(How to complete this task): Select and reproduce each line of the listing below that bears the string "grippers".

(Dataset extract):
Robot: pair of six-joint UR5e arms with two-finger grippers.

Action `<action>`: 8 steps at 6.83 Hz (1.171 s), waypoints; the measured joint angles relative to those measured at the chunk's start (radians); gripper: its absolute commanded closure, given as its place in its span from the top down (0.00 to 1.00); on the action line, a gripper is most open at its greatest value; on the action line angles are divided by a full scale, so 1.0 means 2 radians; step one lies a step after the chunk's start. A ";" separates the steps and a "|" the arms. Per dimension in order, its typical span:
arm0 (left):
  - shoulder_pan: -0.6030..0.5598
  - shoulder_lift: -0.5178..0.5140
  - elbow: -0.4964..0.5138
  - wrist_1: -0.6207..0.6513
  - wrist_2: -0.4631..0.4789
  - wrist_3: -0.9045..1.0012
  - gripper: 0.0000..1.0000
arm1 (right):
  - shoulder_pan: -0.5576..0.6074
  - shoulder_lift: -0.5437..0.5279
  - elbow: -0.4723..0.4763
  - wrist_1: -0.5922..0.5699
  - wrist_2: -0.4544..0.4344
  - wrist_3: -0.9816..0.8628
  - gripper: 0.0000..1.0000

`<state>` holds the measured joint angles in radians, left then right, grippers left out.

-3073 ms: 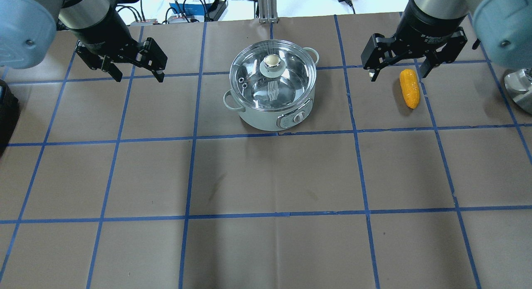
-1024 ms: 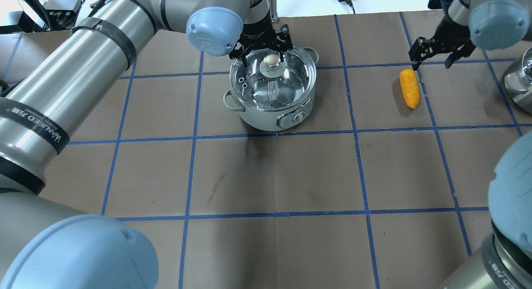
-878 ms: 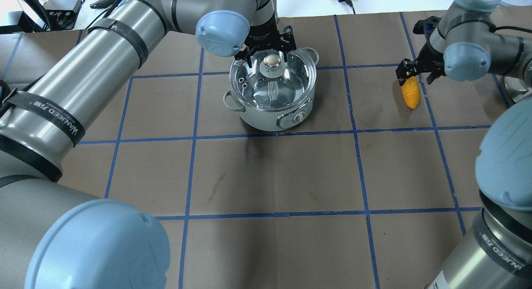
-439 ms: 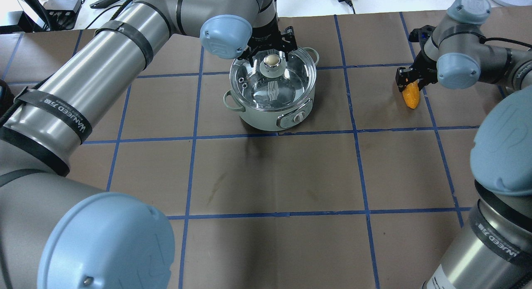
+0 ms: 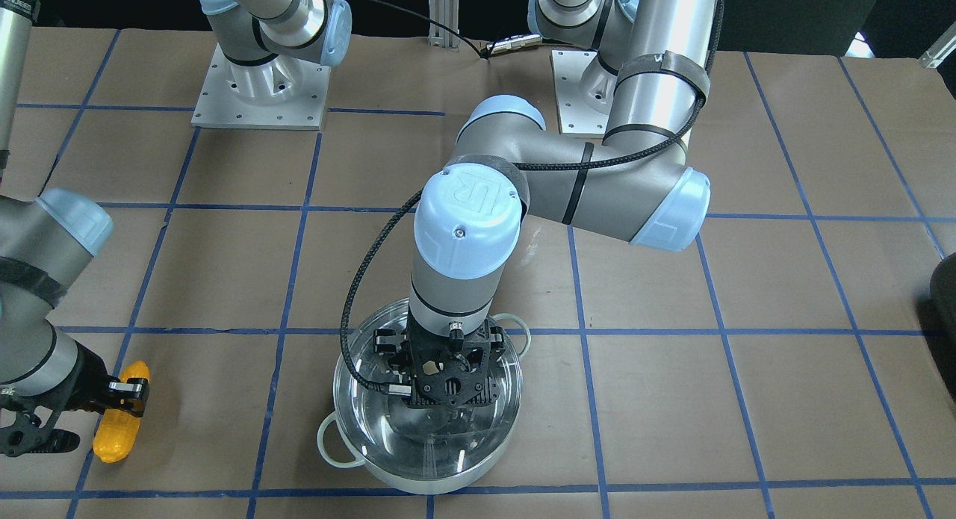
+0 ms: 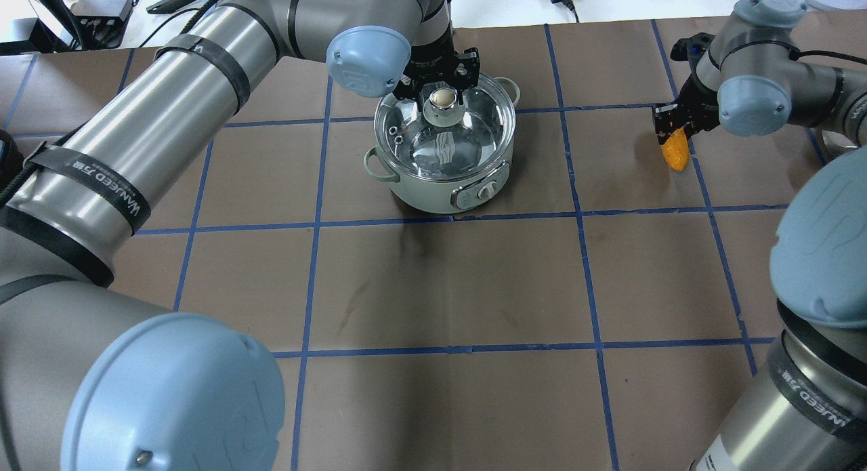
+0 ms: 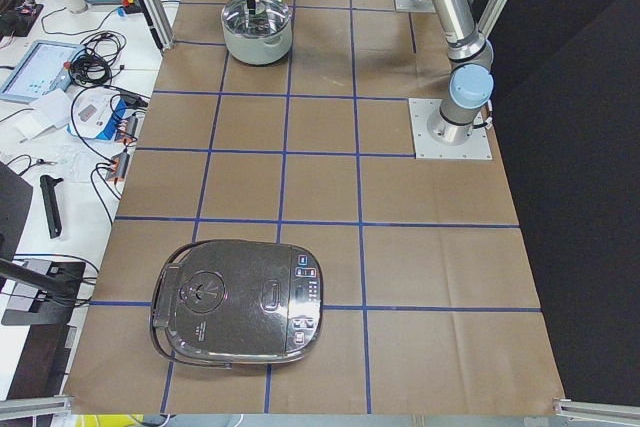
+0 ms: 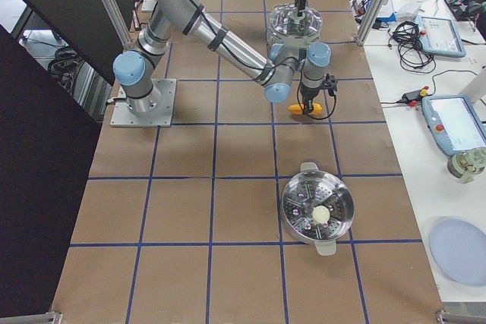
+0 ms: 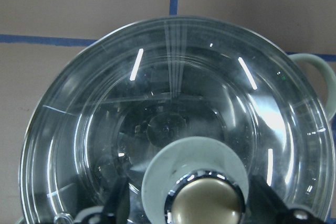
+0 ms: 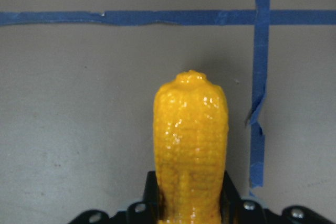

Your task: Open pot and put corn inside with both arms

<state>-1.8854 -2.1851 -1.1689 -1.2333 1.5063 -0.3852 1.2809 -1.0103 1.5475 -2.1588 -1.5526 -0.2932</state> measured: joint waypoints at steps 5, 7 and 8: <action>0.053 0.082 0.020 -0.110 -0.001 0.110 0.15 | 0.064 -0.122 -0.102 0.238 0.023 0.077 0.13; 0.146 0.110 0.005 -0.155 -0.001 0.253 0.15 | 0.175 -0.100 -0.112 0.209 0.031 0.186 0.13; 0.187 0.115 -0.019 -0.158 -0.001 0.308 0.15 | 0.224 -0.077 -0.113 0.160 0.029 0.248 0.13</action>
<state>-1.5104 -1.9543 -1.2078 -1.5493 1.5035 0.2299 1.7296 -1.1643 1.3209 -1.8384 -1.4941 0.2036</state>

(Task answer):
Robot: pair of six-joint UR5e arms with two-finger grippers.
`<state>` holds the measured joint angles in radians, left then right, grippers left out.

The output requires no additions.